Para o mercado musical, a volta mantém no dial paulistano um espaço historicamente associado à curadoria de repertório. Em uma indústria na qual boa parte da descoberta de músicas passa por playlists, redes sociais e sistemas de recomendação, uma emissora com seleção editorial própria continua funcionando como outra porta de circulação para artistas e lançamentos.
Programação combina nomes conhecidos e novas atrações

A nova grade recupera profissionais e programas associados à história recente da Eldorado. Entre os nomes confirmados estão Roberta Martinelli, com “Som a Pino”; Paula Lima, com “Chocolate Quente”; Baba Vacaro, com “Navega”; Patrícia Ferraz, com “Por Aí”; Marina Person, com “Cinedrops”; Maurício Pereira, com “Música Falada”; e Sarah Oliveira, com “Minha Canção”.
Uma das principais novidades será Juliana Wallauer, cocriadora e apresentadora do podcast “Mamilos”, que terá um programa diário às 19h. O nome da atração ainda não foi divulgado. “Jornal da Eldorado”, “Fim de Tarde” e “Bike Repórter” também estão entre os programas previstos para o retorno.
A escolha mistura formatos tradicionais do rádio com profissionais que construíram audiência em outros meios. É um caminho que ajuda a explicar a estratégia da nova Eldorado: recuperar a relação com quem já acompanhava a emissora sem depender exclusivamente do aparelho de rádio para alcançar esse público.
“A Eldorado que volta ao ar preserva aquilo que sempre foi essencial para a sua identidade: a curadoria, as vozes e o jeito de conversar com os ouvintes. Ao mesmo tempo, amplia seu alcance, com novos programas e uma presença mais forte em vídeo e streaming. É uma Eldorado conectada ao seu tempo, sem abrir mão do que a tornou única”, diz Emanuel Bomfim, diretor artístico da Eldorado.
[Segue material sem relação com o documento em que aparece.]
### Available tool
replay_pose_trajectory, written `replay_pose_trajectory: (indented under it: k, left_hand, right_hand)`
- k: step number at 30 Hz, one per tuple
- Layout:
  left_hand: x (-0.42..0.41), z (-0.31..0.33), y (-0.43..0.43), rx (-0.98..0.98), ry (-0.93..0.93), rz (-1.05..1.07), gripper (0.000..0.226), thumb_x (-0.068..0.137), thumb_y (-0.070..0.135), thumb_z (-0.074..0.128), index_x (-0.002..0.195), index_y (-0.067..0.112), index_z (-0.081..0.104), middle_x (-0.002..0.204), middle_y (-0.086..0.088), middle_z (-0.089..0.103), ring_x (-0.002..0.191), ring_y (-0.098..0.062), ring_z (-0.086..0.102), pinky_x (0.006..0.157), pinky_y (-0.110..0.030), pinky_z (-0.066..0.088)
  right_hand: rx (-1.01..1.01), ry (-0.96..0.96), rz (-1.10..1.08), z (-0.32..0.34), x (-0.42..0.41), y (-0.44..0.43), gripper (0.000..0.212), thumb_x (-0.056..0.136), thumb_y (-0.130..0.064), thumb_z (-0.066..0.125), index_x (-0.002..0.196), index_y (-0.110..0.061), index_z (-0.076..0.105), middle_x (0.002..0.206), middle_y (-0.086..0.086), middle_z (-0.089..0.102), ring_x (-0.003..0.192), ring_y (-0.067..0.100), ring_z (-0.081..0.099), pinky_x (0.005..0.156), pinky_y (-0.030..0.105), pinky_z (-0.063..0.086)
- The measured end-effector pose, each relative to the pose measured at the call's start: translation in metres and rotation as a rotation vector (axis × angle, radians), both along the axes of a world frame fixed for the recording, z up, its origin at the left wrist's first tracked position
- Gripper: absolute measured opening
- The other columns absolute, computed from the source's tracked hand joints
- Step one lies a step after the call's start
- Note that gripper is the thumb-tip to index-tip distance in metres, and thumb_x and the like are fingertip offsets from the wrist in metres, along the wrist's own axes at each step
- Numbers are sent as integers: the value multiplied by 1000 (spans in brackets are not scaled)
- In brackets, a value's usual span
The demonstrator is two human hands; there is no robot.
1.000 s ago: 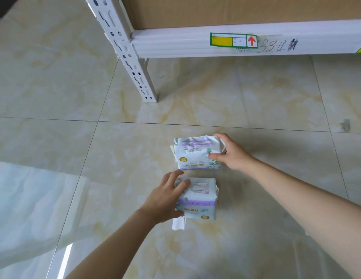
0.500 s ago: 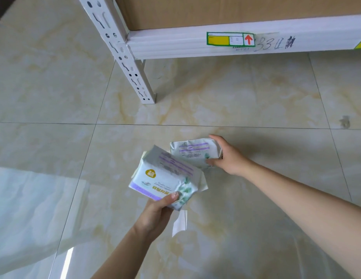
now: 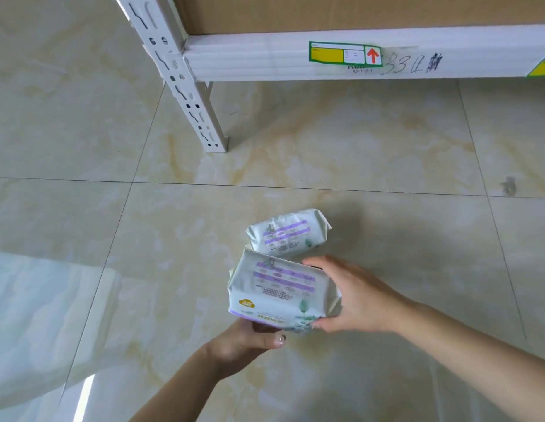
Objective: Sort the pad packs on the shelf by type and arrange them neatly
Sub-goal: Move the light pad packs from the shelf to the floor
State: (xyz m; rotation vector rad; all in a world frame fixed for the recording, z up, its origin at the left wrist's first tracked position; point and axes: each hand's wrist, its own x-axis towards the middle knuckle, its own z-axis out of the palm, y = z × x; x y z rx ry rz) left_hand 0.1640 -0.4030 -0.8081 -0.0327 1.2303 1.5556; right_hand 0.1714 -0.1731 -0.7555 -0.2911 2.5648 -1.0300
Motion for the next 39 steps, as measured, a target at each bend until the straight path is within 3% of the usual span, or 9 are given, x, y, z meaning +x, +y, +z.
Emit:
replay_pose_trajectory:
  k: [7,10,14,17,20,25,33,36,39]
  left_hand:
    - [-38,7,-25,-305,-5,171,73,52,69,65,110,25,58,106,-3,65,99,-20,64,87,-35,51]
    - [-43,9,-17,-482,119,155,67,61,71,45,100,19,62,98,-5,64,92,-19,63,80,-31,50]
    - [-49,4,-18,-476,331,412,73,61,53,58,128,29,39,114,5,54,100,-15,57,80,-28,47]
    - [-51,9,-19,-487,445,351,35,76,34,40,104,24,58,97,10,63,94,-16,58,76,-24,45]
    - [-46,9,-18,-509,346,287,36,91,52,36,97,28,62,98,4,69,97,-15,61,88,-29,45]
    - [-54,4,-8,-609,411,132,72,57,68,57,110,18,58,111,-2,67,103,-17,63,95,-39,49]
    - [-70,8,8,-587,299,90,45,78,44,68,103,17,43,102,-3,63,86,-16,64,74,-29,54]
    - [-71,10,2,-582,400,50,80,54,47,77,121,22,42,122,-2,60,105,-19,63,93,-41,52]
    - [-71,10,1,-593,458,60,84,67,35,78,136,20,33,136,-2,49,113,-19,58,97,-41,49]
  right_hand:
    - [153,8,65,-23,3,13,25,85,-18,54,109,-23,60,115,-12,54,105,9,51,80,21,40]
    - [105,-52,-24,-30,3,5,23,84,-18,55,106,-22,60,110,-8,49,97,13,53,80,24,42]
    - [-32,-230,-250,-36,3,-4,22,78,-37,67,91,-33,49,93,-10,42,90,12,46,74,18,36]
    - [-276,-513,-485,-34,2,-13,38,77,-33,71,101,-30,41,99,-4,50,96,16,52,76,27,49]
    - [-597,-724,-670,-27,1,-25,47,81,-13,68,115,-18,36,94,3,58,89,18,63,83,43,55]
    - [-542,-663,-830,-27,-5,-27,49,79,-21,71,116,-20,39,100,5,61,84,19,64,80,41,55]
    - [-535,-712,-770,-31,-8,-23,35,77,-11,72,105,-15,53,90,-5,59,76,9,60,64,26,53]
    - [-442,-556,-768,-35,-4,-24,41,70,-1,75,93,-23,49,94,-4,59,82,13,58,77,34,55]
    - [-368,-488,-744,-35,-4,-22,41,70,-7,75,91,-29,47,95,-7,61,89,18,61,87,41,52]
Eldorado leva parte da programação para vídeo
Os estúdios da emissora na sede do Estadão, no bairro do Limão, foram reformados e receberam câmeras para a produção audiovisual. A previsão é de pelo menos quatro horas diárias de conteúdo em vídeo.
Programas que não são estritamente musicais, como “Jornal da Eldorado”, as entrevistas do “Fim de Tarde” e a nova atração de Juliana Wallauer, serão transmitidos pelo YouTube da rádio e pelas plataformas digitais do Estadão.
A estratégia acompanha uma mudança que já atravessa o mercado de áudio. Rádio, podcasts, transmissões ao vivo e vídeo passaram a disputar a atenção do mesmo público em diferentes telas. Retornar ao FM não significa abandonar o digital. Para a Eldorado, a frequência passa a funcionar como uma das entradas para uma programação distribuída em vários formatos.
Fundada em 1958, a rádio chega à nova fase perto de completar sete décadas. Sua trajetória também deu origem ao Selo Eldorado, ao Prêmio Eldorado de Música e ao Prêmio Visa, iniciativas que tiveram ligação direta com a descoberta e a circulação de artistas brasileiros. Agora, a emissora tenta transformar a mobilização que pediu sua permanência no ar em ponto de partida para outra etapa da marca.